Eyewitness in Nice: “A truck, then screams.”
By Nelson Graves
“We saw people hit and debris flying. The truck plowed into the crowd, and then we heard screaming. It was really a horrible experience.”
So recalls News-Decoder Editor Robert Holloway, who was only meters away from the speeding truck that killed at least 84 people in Nice on Thursday when it plowed through a crowd of revelers on France’s Bastille Day.
The gunman at the wheel of the heavy truck, identified by media as a 31-year-old Tunisian-born Frenchman, appeared to open fire before officers shot him dead. Scores of people were injured, some seriously, in what President François Hollande called a terrorist act.
Holloway and his wife, Sylvie, were returning to their daughter Marina’s apartment in Nice after a display of fireworks on the Riviera city’s beachfront, which is bordered by a wide walkway called the Promenade des Anglais, just above the beach.
Robert and Sylvia were walking westward on the Promenade, with the Mediterranean Sea to their left and a line of parked cars to their right. It was about 10:45 pm. There was light traffic on the street to their right and a bit of rain when Robert noticed the truck ahead of them.
“He had just driven up onto the Promenade. He came up onto the Promenade, over the curb at high speed, at least 80 kilometers (50 miles) an hour. The truck came hurtling towards us. We had to quickly get out of the way,” Holloway said the morning after.
“If we had been on the other side, we would not have had a chance.”
“The truck appeared out of nowhere. I saw it rocking back and forth. It was 12 feet away from us. I screamed, ‘Move!’ We dived between parked cars in a shower of debris, glass and plastic. I had to avert my face. We were all running and did not look behind. We managed to get across the street.
“If we had been on the other side of the Promenade, we would not have had a chance. We were within three seconds of being killed. It was very, very scary.”
Holloway said tens of thousands of people had gathered a bit earlier to watch the fireworks, which were shot from boats about 300 yards off the beach. The crowd had amassed at a section of the Promenade slightly to the east of where the Holloways saw the truck. There, traffic had been blocked and there was security at the time.
The fireworks ended at about 10:25 pm, Holloway said, and people started walking away. Robert and Sylvie were slightly ahead of the main part of the crowd. That is when the truck suddenly appeared.
“We were walking quickly to return home,” Holloway said. “There were lots of us walking home, past food stands and people roasting nuts.”
“The truck accelerated, it was rocking slightly, probably because it had just come up over the curb. The driver probably was not in complete control. He would have had to avoid bikes and other things. There is not a huge amount of space.
“We were ahead of the crowd. There were several dozen people ahead of us. We were very, very lucky. We had three seconds to get away. If we had been one minute further back, we would not have had a chance.”
“Once the truck was on the Promenade, there was nothing to stop it.”
Holloway said the main part of the crowd was about 50 meters behind him. “Beyond that, people would not have stood a chance.

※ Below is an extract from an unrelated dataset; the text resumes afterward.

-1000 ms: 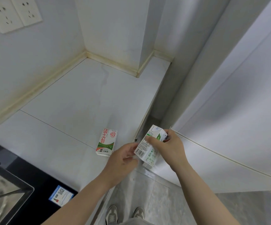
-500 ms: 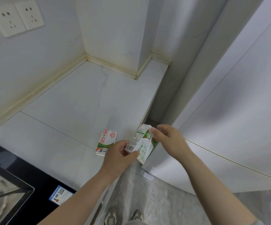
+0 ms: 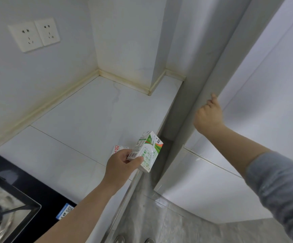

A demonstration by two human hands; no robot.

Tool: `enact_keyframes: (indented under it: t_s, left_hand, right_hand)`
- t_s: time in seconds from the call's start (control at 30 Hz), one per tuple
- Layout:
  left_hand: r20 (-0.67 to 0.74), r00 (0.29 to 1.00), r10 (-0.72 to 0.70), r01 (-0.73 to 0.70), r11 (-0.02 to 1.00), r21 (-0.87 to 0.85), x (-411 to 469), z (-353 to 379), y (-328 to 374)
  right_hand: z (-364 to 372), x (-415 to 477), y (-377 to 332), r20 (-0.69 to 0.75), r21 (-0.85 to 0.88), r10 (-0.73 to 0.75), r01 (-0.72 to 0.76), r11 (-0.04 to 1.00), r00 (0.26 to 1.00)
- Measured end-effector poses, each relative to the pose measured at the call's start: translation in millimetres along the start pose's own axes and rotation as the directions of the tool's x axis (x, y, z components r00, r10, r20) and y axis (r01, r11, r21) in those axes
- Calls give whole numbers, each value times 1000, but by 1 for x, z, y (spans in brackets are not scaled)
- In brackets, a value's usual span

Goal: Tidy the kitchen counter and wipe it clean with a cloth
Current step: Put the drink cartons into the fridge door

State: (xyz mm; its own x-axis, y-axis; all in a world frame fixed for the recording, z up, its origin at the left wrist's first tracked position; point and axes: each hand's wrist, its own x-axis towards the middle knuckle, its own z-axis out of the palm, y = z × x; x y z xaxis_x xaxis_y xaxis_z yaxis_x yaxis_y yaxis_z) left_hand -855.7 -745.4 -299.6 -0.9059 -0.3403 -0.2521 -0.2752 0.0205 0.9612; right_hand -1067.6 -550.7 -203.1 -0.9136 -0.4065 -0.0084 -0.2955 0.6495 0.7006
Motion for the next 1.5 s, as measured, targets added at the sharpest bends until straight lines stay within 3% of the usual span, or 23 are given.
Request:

There were too many people.”
Holloway remembered seeing a couple behind them earlier, with a stroller and a toddler next to them. “If they were still behind us when the truck came, they would not have stood a chance,” he said.
Not knowing if there had been gunmen on the loose, the Holloways dashed back to Marina’s apartment, where Robert quickly called their 21-year-old daughter, who was at a party elsewhere in Nice, to establish that she was safe.
Asked if he thought security forces could have prevented the attack, Holloway noted that Nice has wide, open streets. “Once the truck was on the Promenade, there was nothing to stop it.”
Despite the close call with death, Holloway was glad to be in Nice, for his daughter’s sake.
Fifteen years ago on September 11, Marina was a young girl on her way to school in New York, where her father was posted for Agence France-Presse, when terrorists flying airliners brought down that city’s Twin Towers.
In January 2015, she was living in Paris when gunmen burst into the office of satirical weekly Charlie Hebdo and killed 12 people.
About one hour before attackers killed 89 people at the Bataclan music hall last November 13, Marina had walked through the nearby Place de la République in Paris, where she was living at the time. She and her friends used to frequent one of the cafés near the Bataclan where gunmen killed dozens that same night.
Then last night, she was in Nice.
“She has had far more direct experience with terrorism than most people in the Western world or than people deserve,” her father said. “I’m glad for her sake that we are here.”
Robert Holloway is News-Decoder Editor. A British-born French citizen, he had a long career at Agence France-Presse as a journalist and editor before becoming director of the AFP Foundation, the international media training arm of the global news agency. He joined AFP in 1988 and served as Sydney bureau chief, foreign editor, head of the English desk in Paris, United Nations correspondent in New York, deputy managing editor and acting editor in chief.